Estos primeros días del año ya reverberan una palabra que arrastra la sociedad cubana desde hace décadas: «carísimo» es la palabra de orden en las largas colas en La Habana para conseguir alimentos. Muchos de los asistentes esperan desde el día anterior en los alrededores de los mercados y duermen a la intemperie.
«Estoy haciendo mi cola para el pollo desde ayer a las 8:00 de la noche. Cuando marqué hice el 132, y mírame aquí, son las 12:00 del día y no he comprado todavía», comentó Tania González en el centro comercial La Isla de Cuba; y es que dijo que el sacrificio se debe a lo exagerados que están los precios en el mercado negro de la isla, donde «un paquete de cinco libras que trae diez muslitos te lo quieren vender a 600 pesos».
Las peleas son bien comunes en edtos escenarios, alimentadas por las horas de espera, el temor a que los productos se acaben y el descontento por el desorden de los responsables de organizar la venta.
En dicho centro comercial tuvo lugar una trifulca esta semana, de la que resultaron detenidos un hombre y dos mujeres, a quienes la Policía acusó de «coleros».
Ante la escasez de alimentos, las «soluciones» que propone el Gobierno son insuficientes, como la venta de un paquete de pollo mensual a cada núcleo familiar, pues no tiene en cuenta que existen familias muy numerosas donde tal cuota no satisface las necesidades.
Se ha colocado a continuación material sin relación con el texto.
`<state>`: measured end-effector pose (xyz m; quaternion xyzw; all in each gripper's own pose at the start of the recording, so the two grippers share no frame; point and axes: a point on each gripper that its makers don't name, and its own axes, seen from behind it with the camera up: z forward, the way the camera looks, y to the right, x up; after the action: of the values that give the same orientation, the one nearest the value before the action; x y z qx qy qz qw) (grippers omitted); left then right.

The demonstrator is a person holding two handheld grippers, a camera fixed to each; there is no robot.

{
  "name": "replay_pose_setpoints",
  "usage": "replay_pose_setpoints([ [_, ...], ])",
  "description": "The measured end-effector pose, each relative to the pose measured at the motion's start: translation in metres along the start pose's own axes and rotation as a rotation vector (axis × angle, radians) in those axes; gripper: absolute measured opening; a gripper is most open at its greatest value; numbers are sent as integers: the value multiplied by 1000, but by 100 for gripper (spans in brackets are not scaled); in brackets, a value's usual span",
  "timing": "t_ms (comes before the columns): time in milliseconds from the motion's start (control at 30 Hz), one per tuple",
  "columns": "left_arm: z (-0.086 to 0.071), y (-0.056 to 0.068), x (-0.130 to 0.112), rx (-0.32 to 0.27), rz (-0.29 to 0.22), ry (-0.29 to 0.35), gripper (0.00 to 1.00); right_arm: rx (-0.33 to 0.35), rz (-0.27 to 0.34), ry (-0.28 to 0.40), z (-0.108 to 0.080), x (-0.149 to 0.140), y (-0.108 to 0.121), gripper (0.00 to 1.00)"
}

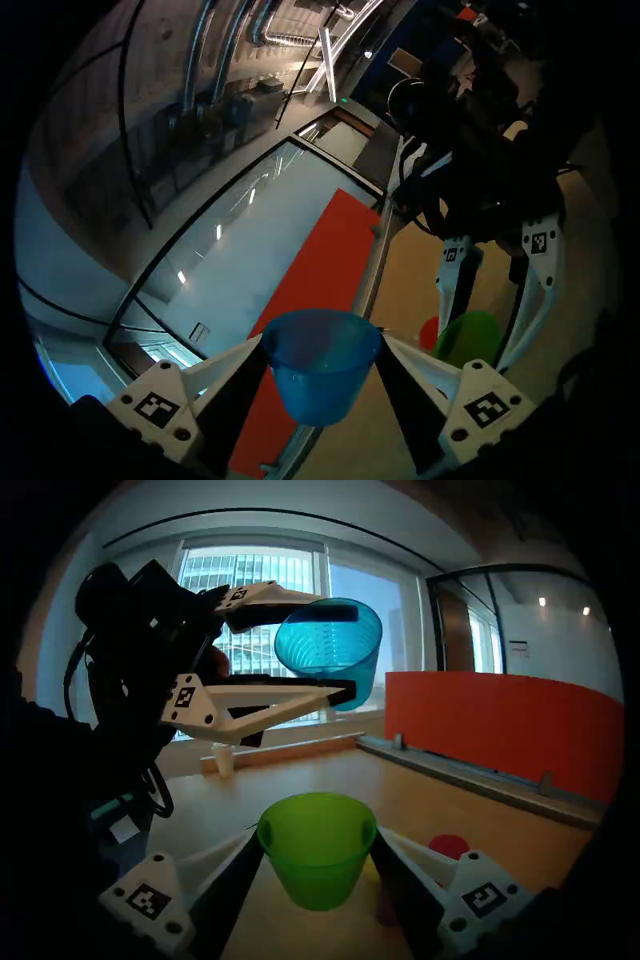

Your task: Pour water

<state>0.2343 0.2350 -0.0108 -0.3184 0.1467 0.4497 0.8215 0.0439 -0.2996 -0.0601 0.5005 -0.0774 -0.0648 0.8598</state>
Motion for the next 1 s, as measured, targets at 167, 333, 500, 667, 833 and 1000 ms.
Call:
replay_pose_setpoints([
  [167, 0, -1, 0, 8, 15, 1, 88, -2, 0, -1, -1, -1, 1, 91],
  [333, 0, -2, 1, 10, 23, 5, 88, -3, -1, -2, -1, -1, 1, 91],
  [500, -1, -5, 2, 17, 38, 12, 88, -3, -4, -2, -2, 0, 1, 91],
  [667, -2, -5, 4, 19, 52, 19, 88, -1, -7, -1, -2, 1, -1, 91],
  [833, -3, -6, 4, 27, 71, 20, 88, -1, -10, -2, -1, 1, -1, 91],
  [1000, -1, -7, 3, 34, 81, 20, 88, 0, -10, -3, -1, 0, -1, 91],
])
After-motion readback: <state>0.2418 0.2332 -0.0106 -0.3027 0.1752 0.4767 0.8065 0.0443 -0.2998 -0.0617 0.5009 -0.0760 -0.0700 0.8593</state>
«En mi casa somos 11 personas; si el paquete de pollo trae 22 muslos, da para dos comidas escasas al mes. ¿Para dónde nos están tirando a comprar?, para el mercado negro, donde la libra está a 100 pesos y la de carne de cerdo llegó a costar en Navidad 300 pesos», refirió Mayda Escobar, cuyo sueldo se traduce en 3.200 pesos mensuales.
Las autoridades racionan los productos en los mercados en moneda nacional como respuesta al desabastecimiento. No obstante, los productos mantienen mayor estabilidad en los que operan en Moneda Libremente Convertibles (MLC), divisa fuera del alcance para la mayoría de los cubanos.
«¿Cómo es posible que en las tiendas de divisas sí se encuentre el pollo y otros productos, y en los de moneda nacional haya que caerles atrás?», cuestionó Clara Céspedes, residente de la calle Monte.
Las altas cifras en que se comercializan productos como el pollo reflejan la carencia de alternativas en este sector. El economista Pedro Monreal comunicó esta semana que el Estado cubano importó más pollo de Estados Unidos en los 11 primeros meses de 2021 que en todo el año anterior.
«En los primeros 11 meses de 2021, EEUU exportó a Cuba carne de pollo por un valor de 252,8 millones de dólares, una cifra 43% mayor que el valor del pollo estadounidense exportado a Cuba en todo el año 2020 (143,7 millones de dólares). Es el primer alimento importado por Cuba», explicó Monreal vía Twitter.
«De enero a noviembre de 2021, EEUU exportó 276.774 toneladas de pollo a Cuba», puntualizó.
Por su parte, Yoel Vizquerra, profesor de Economía jubilado y residente de la calle Águila, señaló que «las largas filas y el desabastecimiento evidencian que la economía cubana está en una crisis más profunda que la reconocida por el Gobierno» y que, por tanto, ello «castiga a las familias».